_WORK REQUIRED:_ Repeat the listing exactly. The images do not belong in the copy.

_DATASET CONTENT:_
Start of Block
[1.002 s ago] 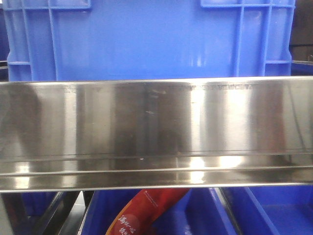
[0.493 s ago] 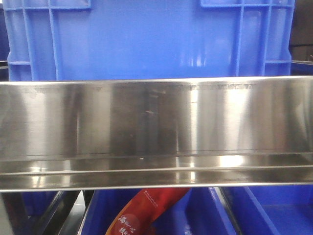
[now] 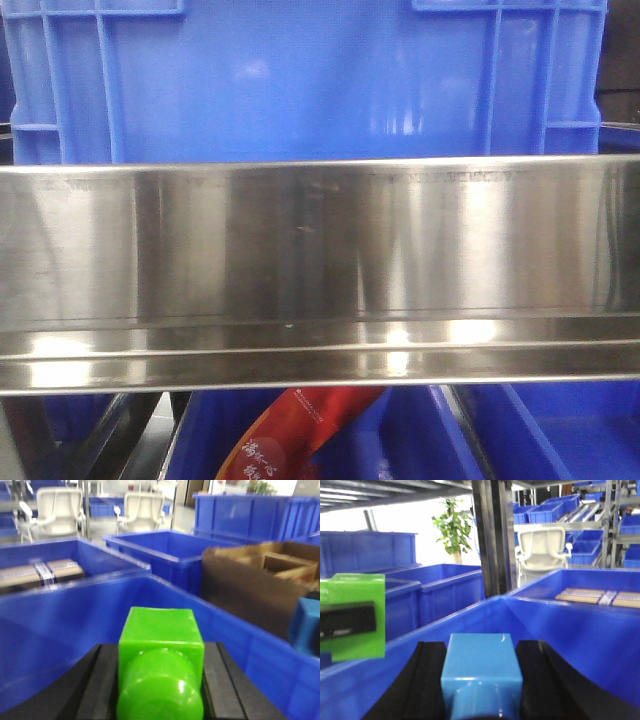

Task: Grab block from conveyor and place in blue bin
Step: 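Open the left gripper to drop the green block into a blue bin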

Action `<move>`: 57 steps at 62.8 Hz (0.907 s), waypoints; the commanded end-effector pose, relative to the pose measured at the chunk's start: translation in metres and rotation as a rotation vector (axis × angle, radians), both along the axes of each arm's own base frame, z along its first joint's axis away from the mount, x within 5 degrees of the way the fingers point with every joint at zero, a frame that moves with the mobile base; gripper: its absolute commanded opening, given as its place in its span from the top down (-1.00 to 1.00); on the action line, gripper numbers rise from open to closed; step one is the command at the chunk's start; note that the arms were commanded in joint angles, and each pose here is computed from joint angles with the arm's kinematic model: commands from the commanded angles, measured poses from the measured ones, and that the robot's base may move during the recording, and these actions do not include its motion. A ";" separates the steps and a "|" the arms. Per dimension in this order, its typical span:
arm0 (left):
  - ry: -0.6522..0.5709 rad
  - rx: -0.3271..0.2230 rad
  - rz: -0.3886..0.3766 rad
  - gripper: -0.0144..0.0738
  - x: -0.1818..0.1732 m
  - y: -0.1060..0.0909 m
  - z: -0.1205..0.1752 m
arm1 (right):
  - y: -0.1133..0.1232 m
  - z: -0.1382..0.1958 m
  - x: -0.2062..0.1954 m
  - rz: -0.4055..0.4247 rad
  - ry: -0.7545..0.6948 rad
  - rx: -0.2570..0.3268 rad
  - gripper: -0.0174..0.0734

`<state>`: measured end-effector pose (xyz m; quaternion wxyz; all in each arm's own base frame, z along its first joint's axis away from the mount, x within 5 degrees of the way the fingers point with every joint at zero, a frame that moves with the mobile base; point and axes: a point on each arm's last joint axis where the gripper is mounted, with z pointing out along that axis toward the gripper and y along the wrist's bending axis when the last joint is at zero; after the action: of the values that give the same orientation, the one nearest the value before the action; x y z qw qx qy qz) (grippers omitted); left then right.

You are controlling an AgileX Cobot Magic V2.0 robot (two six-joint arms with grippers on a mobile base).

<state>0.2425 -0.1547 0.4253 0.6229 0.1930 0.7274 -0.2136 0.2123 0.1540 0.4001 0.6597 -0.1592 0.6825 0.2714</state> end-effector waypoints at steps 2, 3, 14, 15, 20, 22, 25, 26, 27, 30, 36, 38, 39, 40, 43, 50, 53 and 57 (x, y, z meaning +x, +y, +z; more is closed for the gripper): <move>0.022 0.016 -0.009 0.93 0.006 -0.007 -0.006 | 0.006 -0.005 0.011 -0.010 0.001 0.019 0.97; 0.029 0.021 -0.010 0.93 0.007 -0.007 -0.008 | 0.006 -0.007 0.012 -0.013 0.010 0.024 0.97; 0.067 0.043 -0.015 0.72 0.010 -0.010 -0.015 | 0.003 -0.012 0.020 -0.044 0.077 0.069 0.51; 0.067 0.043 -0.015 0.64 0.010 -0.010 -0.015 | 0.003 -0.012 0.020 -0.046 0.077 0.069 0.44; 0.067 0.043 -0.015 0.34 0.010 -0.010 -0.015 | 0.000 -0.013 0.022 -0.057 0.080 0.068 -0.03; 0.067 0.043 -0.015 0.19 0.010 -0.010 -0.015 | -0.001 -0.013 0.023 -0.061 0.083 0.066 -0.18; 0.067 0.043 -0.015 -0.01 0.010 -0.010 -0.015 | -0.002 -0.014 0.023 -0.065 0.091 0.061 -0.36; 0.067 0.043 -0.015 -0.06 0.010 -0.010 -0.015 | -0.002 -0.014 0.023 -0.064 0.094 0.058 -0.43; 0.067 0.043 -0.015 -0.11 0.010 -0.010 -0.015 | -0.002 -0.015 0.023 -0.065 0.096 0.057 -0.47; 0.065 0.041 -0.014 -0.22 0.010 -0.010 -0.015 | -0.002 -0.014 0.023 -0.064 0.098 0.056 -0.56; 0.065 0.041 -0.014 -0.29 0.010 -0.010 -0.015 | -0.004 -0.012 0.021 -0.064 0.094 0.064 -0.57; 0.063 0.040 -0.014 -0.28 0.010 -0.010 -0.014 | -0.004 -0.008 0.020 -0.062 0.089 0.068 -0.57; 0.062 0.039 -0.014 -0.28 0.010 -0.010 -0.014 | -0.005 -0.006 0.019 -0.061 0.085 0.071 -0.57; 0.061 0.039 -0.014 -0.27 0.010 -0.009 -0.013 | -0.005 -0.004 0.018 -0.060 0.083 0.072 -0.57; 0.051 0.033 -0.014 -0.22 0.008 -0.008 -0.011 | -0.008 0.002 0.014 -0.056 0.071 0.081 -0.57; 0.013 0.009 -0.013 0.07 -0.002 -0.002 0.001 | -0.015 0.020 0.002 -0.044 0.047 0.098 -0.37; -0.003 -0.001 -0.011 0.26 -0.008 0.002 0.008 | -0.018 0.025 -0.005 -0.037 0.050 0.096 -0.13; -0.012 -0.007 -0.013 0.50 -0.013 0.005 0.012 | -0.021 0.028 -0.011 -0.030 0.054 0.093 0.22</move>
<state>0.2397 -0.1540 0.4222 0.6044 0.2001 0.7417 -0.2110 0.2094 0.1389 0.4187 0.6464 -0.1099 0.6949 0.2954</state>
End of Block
_REPLY TO THE EXERCISE:_
[1.002 s ago] 
[0.493 s ago] 
[now] 

Task: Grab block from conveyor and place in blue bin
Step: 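Open the left gripper to drop the green block into a blue bin
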
Action `<move>`: 57 steps at 62.8 Hz (0.907 s), waypoints; the commanded end-effector pose, relative to the pose measured at the chunk's start: translation in metres and rotation as a rotation vector (axis × angle, radians), both along the axes of each arm's own base frame, z along its first joint's axis away from the mount, x within 5 degrees of the way the fingers point with every joint at zero, a frame that moves with the mobile base; gripper: its absolute commanded opening, given as its place in its span from the top down (-1.00 to 1.00); on the action line, gripper numbers rise from open to closed; step one is the command at the chunk's start; note that the arms were commanded in joint angles, and each pose here is computed from joint angles with the arm's kinematic model: commands from the commanded angles, measured poses from the measured ones, and that the robot's base may move during the recording, and these actions do not include its motion. A ";" separates the steps and a "|" the arms. Per dimension in this order, its typical span:
arm0 (left):
  - ry: -0.6522..0.5709 rad
  - rx: -0.3271..0.2230 rad
  - rz: -0.3886..0.3766 rad
  - gripper: -0.0144..0.0738
  - x: -0.1818..0.1732 m
  - y: -0.1060..0.0909 m
  - z: -0.1205..0.1752 m
arm1 (right):
  - y: -0.1133..0.1232 m
  - z: -0.1382..0.1958 m
  - x: -0.2062..0.1954 m
  - rz: -0.4055..0.4247 rad
  - ry: -0.7545..0.6948 rad
  - rx: -0.2570..0.3268 rad
  - gripper: -0.0174..0.0734

`<state>`: measured end-effector pose (xyz m; quaternion wxyz; all in each arm's own base frame, z along its first joint's axis away from the mount, x within 5 degrees of the way the fingers point with every joint at zero, a frame that moves with the mobile base; point and axes: a point on each arm's last joint axis where the gripper is mounted, with z pointing out along that axis toward the gripper and y along the wrist's bending axis when the last joint is at zero; after the action: of the values that give the same orientation, the one nearest the value before the action; x y z qw qx qy qz) (grippers omitted); left then right.

You are controlling an AgileX Cobot Magic V2.0 robot (two six-joint arms with grippers on a mobile base).

<state>0.2425 -0.1547 0.4253 0.6229 0.1930 0.7274 -0.2136 0.2123 0.1540 0.4001 0.6597 -0.1592 0.6825 0.2714</state> end-effector waypoints at steps 2, 3, 14, 15, 20, 22, 25, 26, 27, 30, 36, 38, 39, 40, 43, 50, 53 and 57 (x, y, z meaning +x, +y, +z; more is closed for the gripper): <move>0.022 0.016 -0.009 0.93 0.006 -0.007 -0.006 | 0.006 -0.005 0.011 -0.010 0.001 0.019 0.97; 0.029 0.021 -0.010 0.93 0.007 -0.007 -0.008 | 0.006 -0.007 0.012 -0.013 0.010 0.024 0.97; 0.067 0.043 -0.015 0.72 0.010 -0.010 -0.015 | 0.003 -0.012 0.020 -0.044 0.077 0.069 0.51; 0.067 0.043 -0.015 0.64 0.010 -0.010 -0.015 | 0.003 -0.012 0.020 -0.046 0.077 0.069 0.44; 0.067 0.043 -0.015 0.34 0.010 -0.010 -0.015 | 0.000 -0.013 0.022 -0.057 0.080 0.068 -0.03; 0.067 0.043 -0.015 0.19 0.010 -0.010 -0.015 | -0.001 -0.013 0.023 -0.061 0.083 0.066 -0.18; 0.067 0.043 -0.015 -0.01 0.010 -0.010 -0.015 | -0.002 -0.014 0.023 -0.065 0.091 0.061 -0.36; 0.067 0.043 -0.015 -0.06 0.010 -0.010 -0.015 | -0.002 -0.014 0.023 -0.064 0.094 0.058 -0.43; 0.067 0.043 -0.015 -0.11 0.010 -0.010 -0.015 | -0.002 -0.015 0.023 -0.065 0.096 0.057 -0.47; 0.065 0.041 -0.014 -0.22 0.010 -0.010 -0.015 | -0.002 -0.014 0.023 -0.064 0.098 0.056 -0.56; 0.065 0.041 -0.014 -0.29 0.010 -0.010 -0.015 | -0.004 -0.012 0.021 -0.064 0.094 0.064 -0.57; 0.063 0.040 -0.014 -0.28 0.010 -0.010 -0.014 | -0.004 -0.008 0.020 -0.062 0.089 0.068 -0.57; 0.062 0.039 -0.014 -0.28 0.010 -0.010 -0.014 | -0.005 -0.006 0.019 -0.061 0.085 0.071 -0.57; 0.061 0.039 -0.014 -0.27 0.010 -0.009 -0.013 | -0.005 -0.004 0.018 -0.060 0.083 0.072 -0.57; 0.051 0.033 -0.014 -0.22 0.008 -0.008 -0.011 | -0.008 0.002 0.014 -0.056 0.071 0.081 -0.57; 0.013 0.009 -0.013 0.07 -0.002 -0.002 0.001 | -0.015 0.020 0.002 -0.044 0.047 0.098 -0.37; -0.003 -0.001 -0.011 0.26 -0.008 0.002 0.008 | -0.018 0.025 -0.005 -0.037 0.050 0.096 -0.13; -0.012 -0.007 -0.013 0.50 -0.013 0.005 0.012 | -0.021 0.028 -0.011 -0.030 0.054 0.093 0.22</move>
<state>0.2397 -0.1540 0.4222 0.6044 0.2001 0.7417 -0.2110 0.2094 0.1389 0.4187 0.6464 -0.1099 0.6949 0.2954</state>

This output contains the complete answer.